For my radio program I decided to alternate tracks and spin both discs pretty much in their entirety to compare Carrington’s update with the original; what resulted was a fascinating sense of classic/contemporary contrast. Clearly some questions for Terri Lyne were in order.
Given that “Money Jungle” was a piano-bass-drums trio project recorded by three absolute immortals, what was it about that project that prompted you to record your own contemporary “re-imagining” of that record?
With the three vivid personalities who recorded the original “Money Jungle,” there are stories of – ahem – unrest in the recording studio, with particular conflicts reportedly between Mingus and Max. As you looked into making this record, did you take those stories into account?
When I first heard the cd, it just spoke to me on a spiritual, mystical level.

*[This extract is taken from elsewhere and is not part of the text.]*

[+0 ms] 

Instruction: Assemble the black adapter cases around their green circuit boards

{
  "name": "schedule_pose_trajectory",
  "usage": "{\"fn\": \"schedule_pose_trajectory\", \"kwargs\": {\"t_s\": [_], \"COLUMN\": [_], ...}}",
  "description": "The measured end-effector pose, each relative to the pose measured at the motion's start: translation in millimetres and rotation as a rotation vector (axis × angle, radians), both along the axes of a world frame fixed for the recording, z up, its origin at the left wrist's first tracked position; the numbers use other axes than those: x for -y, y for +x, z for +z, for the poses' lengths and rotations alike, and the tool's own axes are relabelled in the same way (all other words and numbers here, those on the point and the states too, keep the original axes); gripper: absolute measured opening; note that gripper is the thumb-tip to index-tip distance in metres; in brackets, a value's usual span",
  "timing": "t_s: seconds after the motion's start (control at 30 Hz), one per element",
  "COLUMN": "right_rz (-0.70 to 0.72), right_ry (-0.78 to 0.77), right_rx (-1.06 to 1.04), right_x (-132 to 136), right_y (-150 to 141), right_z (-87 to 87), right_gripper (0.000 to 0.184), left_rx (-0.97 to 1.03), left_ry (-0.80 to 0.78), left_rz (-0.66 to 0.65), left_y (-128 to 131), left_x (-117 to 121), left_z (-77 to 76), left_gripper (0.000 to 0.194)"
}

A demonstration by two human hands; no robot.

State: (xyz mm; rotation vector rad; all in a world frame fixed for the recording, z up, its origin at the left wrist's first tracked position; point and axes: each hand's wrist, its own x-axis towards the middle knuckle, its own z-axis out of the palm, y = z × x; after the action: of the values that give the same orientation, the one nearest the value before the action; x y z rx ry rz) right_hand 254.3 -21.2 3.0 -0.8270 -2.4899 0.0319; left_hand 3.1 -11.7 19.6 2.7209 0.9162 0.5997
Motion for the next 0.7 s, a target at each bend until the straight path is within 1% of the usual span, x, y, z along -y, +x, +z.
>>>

Something about the energy of the trio and the vibe and the melodies made me start thinking about trying to pay homage to it and make a personal statement as well. I knew that Duke would have no problem with that because he was about the music evolving – Max and Mingus too.
Is it your sense that the apparent tensions in that original recording session made the final product all the more compelling?
Of course I heard the stories of tension in the studio during the original recording and I heard that Mingus tried to walk out half way through and Duke was savvy enough to talk him back… I used to hang out with Max, would visit him at his place in New York and saw first hand his passion AND temper 🙂 But the one thing is all of these guys were all about the music – a driving, unselfish, passion to make the best art they could. I did not think about that part of it when we recorded. I just thought about the passion of music and art.
In your planning of this session, how did you arrive at your particular instrumentation in recording this music; as opposed to going the “safer” route and simply making it a contemporary trio project?
I think there is a beauty that comes out of mud – like the lotus flower, so maybe the struggle they may have had brought forth something even more special. But they were all consummate professionals so they were about trying to make the music happen, no matter…
I start to arrange pieces and start to hear the instrumentation as I go. I wanted to keep it trio based, but then some other sounds were just calling out to me. So I honored that. ANd Duke was the master of orchestration, so I felt like he would not have had a problem with it, so I followed my instincts…
What was your sense of including voices in your view of “Money Jungle”? And what was your thinking behind including the sampled voices?
The voice is the most powerful communicator to me, so I always like to include it if it makes sense. I wanted some of the speeches to reflect the time period 50 years ago and as well as now. And I wanted others to speak lightly about economic struggle – which is apropos then and now.
AS far as the poetry on Rem Blues, I fell in love with Duke’s poem Music because it speaks to all musicians and their love of music and how we have to be madly in love with it to sacrifice all that we do and deal with it for a life time. It spoke to me deeply and I wanted to paint a tapestry that worked with it.